The programme’s third instalment, alongside digital twins, AI and IoT, will also work on areas such as developing scalable platforms to enhance global supply chain resilience.

The Digital Manufacturing & Supply Accelerator, which fits into a wider manufacturing modernisation drive at Sanofi, is located in Lyon, some 400km south east of Paris. The choice of the French city was quite deliberate, as O’Callaghan noted in an interview with Sifted.

“It’s in the heartland of our vaccines innovation, with biologics manufacturing sites in Gerland, which is in Lyon, and we have our Modulus facility in Neuville just 20km away from the accelerator and that’s a best in-class factory of the future.”
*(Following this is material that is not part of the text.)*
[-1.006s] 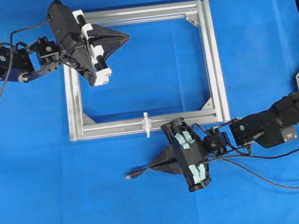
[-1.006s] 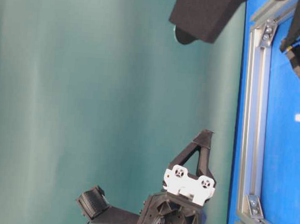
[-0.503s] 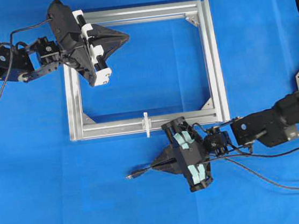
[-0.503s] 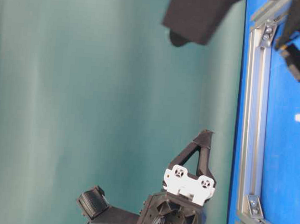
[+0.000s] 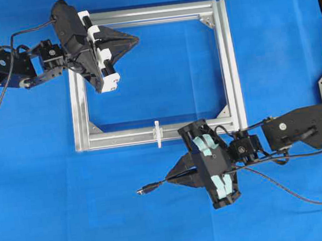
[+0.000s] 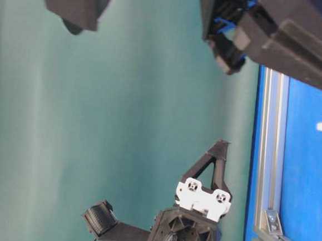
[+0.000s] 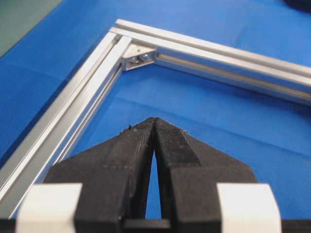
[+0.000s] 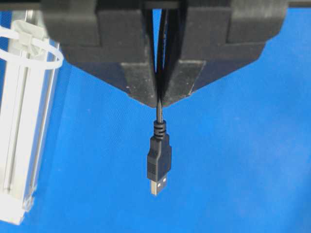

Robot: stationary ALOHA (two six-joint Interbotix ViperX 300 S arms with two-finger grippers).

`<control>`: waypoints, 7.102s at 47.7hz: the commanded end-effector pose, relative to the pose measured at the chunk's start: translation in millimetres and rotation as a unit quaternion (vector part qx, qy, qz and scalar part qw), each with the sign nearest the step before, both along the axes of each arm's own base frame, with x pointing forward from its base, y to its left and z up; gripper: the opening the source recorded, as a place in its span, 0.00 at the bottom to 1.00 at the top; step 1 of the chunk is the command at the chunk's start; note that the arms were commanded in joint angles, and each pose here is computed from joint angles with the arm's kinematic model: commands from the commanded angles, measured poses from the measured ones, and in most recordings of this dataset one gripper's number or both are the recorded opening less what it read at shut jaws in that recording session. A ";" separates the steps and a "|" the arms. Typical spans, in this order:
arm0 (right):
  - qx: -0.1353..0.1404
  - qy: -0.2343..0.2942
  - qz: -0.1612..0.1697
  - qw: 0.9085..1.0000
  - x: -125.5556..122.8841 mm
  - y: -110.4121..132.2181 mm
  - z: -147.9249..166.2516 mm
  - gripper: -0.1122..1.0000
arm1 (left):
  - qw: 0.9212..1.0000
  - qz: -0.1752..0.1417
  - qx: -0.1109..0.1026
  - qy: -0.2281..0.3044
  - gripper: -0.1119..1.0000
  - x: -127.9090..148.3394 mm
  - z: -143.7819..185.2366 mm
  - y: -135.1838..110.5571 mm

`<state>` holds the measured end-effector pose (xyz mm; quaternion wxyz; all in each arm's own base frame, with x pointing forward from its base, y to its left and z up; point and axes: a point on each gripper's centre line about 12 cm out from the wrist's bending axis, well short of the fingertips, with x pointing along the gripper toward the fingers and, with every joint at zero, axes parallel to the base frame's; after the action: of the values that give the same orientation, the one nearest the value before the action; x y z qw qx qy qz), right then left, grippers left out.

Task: Insert the wire through the string loop located in the center.
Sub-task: 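Close the right gripper on the cable just behind the USB plug, then lift the cable and carry it right toward the frame's near bar, then move the right gripper left, pushing the USB plug through the white loop, then swing the left gripper down to the plug beyond the loop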

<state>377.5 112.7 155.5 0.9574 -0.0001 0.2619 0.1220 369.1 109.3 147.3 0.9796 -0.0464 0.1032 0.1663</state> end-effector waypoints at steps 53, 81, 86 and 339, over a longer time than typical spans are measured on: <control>0.008 -0.024 0.004 1.000 4.2 5.2 20.4 0.08 | 1.000 -0.004 0.004 -0.019 0.10 1.4 13.1 -2.8; 0.009 -0.022 0.003 1.000 3.1 4.7 19.4 0.08 | 1.000 -0.004 0.004 -0.017 0.10 0.6 12.2 -3.0; 0.009 -0.022 0.003 1.000 3.1 4.7 19.4 0.08 | 1.000 -0.004 0.004 -0.018 0.10 1.0 12.7 -2.9; 0.013 -0.010 -0.109 0.994 17.4 -74.4 -10.4 0.08 | 1.000 -0.005 0.002 -0.015 0.10 -1.9 10.8 -4.9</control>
<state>390.5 37.5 134.9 0.9632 0.0360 0.2655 0.0199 366.1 104.8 142.9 0.9792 -0.0504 0.1104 0.1624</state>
We’re trying to project ourselves into what does the factory of the future in 2035, 2040 look like? And we need to start that thinking today.”

The Neuville facility – one of just two Modulus sites, with the other located in Singapore – was also a world first when it was unveiled in September 2024. It uses a novel digitalised modular concept with a paperless approach and high levels of automation and agility.

“We can manufacture up to four different biologics or vaccines at the same time, we can switch from one product to another in days or hours versus months or years traditionally. So, it’s got all of that capability built into it – it’s 34 mini factories in one, basically, that can be connected in any way that you want to make the vaccine or the biologic of choice,” O’Callaghan told Sifted.

Digital manufacturing successes in pharma

Elsewhere across its manufacturing operations Sanofi points to several digital successes. Its AI-powered yield analytics platform SimplY learns from past and current batch performance to enable consistently higher yields and its AI app plai allows the company’s manufacturing and supply teams to predict 80 percent of stock disruptions.

Looking to the future, Sanofi will task its Digital Manufacturing & Supply Accelerator with generating ideas about how it can make a reality of the concept of ‘lights out’ factories.

“Can you imagine the level of control, the level of automation, the level of the reliability that you would need to operate a pharmaceutical factory with lights out – that’s the vision that we’re trying to get to.” O’Callaghan told Sifted.

“We’re trying to project ourselves into what does the factory of the future in 2035, 2040 look like? And we need to start that thinking today.”